Described are methods of distributing a viscosity reducing solvent to a set of wells terminating in an underground oil reservoir where the variation in the net solvent injection rate is minimized. The net solvent injection rate is the difference between the total solvent injection rate and the total solvent production rate from the set of wells, for example on an instantaneous or daily rate basis. Minimizing this variation can reduce costs associated with surface solvent storage, subsurface solvent storage, and solvent supply, since solvent supply often is least expensive when supplied at near a fixed rate. One option is to operate well pairs and to inject solvent into one well of the pair while producing oil and solvent from the other well of the pair. These methods are particularly useful in solvent-dominated, cyclic or non-cyclic, viscous oil recovery processes.
Legal claims defining the scope of protection, as filed with the USPTO.
1. A method of reducing surface solvent storage need for a solvent-dominated process for recovering hydrocarbons from an underground reservoir, the method comprising: (a) injecting a viscosity-reducing solvent into the underground reservoir; (b) allowing the viscosity-reducing solvent to reduce a viscosity of the hydrocarbons, wherein at least 50% of the reduction in the viscosity of the hydrocarbons is due to chemical solvation; and (c) producing the reduced viscosity hydrocarbons from the underground reservoir; and (d) minimizing a volume of the viscosity-reducing solvent in a surface solvent storage tank by selecting a schedule that minimizes variation in a net solvent injection rate before jointly injecting and producing, wherein the schedule comprises injecting the viscosity-reducing solvent into a first group of wells, while producing the hydrocarbons from a second group of wells, wherein a net solvent injection rate is a difference between a total solvent injection rate and a total solvent production rate for a set of wells, and wherein the surface solvent storage tank comprises a tank having a volume of at least 500 cubic meters.
2. The method of claim 1 wherein the net solvent injection rate is based on a time period of at least twelve hours.
3. The method of claim 1 wherein the schedule reduces the variation in the net solvent injection rate to an amount where an average daily difference between an injected solvent volume and a produced solvent volume from the set of wells is within 20% of an average difference over a time period of one month.
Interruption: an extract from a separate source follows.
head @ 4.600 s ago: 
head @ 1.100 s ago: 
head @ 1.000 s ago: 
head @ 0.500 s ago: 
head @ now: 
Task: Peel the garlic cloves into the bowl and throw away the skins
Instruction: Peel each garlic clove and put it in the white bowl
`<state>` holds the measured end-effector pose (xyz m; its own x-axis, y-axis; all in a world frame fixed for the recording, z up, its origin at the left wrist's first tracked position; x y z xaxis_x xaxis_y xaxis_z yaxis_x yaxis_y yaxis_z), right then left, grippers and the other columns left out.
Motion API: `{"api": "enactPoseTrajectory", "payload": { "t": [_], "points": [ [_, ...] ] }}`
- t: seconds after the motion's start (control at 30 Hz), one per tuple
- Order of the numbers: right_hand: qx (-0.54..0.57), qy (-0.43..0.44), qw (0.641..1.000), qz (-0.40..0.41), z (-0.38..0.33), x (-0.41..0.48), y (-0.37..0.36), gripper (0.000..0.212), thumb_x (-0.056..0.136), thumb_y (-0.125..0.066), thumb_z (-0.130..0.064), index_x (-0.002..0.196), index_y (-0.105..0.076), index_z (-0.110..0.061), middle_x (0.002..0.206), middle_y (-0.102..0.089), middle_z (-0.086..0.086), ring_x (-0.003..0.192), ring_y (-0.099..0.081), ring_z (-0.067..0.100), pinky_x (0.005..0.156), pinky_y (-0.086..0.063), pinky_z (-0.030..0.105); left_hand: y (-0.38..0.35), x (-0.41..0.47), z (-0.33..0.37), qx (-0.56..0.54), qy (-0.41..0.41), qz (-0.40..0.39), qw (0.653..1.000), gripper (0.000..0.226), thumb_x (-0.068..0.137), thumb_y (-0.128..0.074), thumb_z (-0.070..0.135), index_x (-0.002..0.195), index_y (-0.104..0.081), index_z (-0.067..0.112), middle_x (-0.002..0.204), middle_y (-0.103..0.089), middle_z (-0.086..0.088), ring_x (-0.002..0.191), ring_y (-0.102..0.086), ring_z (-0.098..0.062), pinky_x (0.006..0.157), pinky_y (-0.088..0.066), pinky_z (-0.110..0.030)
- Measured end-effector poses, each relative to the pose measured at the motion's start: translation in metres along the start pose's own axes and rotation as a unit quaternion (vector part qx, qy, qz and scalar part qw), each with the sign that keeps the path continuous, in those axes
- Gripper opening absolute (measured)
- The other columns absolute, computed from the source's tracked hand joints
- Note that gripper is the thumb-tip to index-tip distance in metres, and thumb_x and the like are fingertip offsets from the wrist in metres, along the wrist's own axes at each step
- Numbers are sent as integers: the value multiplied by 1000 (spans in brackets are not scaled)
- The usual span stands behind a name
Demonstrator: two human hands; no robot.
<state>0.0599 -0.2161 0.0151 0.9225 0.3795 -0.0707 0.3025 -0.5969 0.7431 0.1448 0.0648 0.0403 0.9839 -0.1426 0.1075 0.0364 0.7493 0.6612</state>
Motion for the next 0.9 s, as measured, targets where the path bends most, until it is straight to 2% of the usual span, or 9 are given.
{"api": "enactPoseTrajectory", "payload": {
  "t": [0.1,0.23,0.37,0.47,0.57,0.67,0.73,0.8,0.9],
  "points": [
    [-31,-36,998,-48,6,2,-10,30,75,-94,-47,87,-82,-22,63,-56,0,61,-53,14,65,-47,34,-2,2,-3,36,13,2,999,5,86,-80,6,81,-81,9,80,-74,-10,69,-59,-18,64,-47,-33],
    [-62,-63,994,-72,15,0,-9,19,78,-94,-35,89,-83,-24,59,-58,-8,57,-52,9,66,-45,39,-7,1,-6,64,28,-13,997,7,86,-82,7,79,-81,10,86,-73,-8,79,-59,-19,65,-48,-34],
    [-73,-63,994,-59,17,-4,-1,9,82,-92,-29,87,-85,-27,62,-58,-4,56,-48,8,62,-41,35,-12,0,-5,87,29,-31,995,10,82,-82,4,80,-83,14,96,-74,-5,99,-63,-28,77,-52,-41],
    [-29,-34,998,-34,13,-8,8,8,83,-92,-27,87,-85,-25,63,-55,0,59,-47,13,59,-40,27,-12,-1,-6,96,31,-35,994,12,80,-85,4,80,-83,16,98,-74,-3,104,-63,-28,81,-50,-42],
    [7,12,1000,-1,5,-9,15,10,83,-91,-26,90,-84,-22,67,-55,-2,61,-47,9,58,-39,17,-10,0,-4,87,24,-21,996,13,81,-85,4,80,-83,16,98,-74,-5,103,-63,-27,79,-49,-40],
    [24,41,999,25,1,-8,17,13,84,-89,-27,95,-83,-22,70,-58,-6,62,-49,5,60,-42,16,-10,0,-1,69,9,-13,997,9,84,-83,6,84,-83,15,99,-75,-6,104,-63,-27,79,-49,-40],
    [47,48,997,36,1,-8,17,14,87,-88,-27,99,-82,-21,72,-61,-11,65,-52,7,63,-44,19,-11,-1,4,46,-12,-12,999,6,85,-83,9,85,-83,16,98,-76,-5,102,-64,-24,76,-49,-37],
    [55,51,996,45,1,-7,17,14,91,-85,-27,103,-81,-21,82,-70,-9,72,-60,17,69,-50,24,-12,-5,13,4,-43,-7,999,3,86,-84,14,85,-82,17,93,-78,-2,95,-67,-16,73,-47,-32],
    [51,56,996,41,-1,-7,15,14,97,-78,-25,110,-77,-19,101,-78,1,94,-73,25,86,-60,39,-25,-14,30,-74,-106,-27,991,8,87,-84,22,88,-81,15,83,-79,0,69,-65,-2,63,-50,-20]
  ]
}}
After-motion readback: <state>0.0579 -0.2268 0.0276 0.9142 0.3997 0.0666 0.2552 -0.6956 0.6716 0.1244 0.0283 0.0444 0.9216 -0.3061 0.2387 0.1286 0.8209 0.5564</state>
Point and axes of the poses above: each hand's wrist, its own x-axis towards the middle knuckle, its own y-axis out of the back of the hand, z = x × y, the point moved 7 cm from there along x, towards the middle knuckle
4. The method of claim 1 wherein the schedule reduces the variation in the net solvent injection rate to an amount where an average hourly difference between an injected solvent volume and a produced solvent volume from a set of wells is within 50% of an average difference over a time period of one day.
5. The method of claim 1 wherein the schedule minimizes the variation in the net solvent injection rate to below 10% over a daily period.
6. The method of claim 5 wherein the solvent-dominated process is a cyclic solvent-dominated recovery process.
7. The method of claim 6 wherein the schedule further comprises injecting the viscosity-reducing solvent into a first well of a pair of two wells, while producing the hydrocarbons from a second well of the pair of two wells.
8. The method of claim 6 wherein the schedule further comprises injecting the viscosity-reducing solvent into a first well of a pair of two wells at a daily rate of +/−10% of a daily rate of the viscosity-reducing solvent simultaneously produced from a second well of the pair of two wells plus an amount of the viscosity-reducing solvent supply from a solvent source constant to +/−10% on a daily basis.
9. The method of claim 8 wherein wells of the pair of two wells are separated from one another by a buffer zone for limiting well-to-well interaction.
10. The method of claim 8 operated in a plurality of the pair of two wells.
11. The method of claim 5 wherein the solvent-dominated process is a non-cyclic solvent-dominated recovery process.
12. The method of claim 11 wherein the schedule further comprises injecting the viscosity-reducing solvent into the first group of wells at a rate of +/−10% of a daily rate of the viscosity-reducing solvent being simultaneously produced from the second group of wells plus an amount of the viscosity-reducing solvent supply from a solvent source constant to +/−10% on a daily basis.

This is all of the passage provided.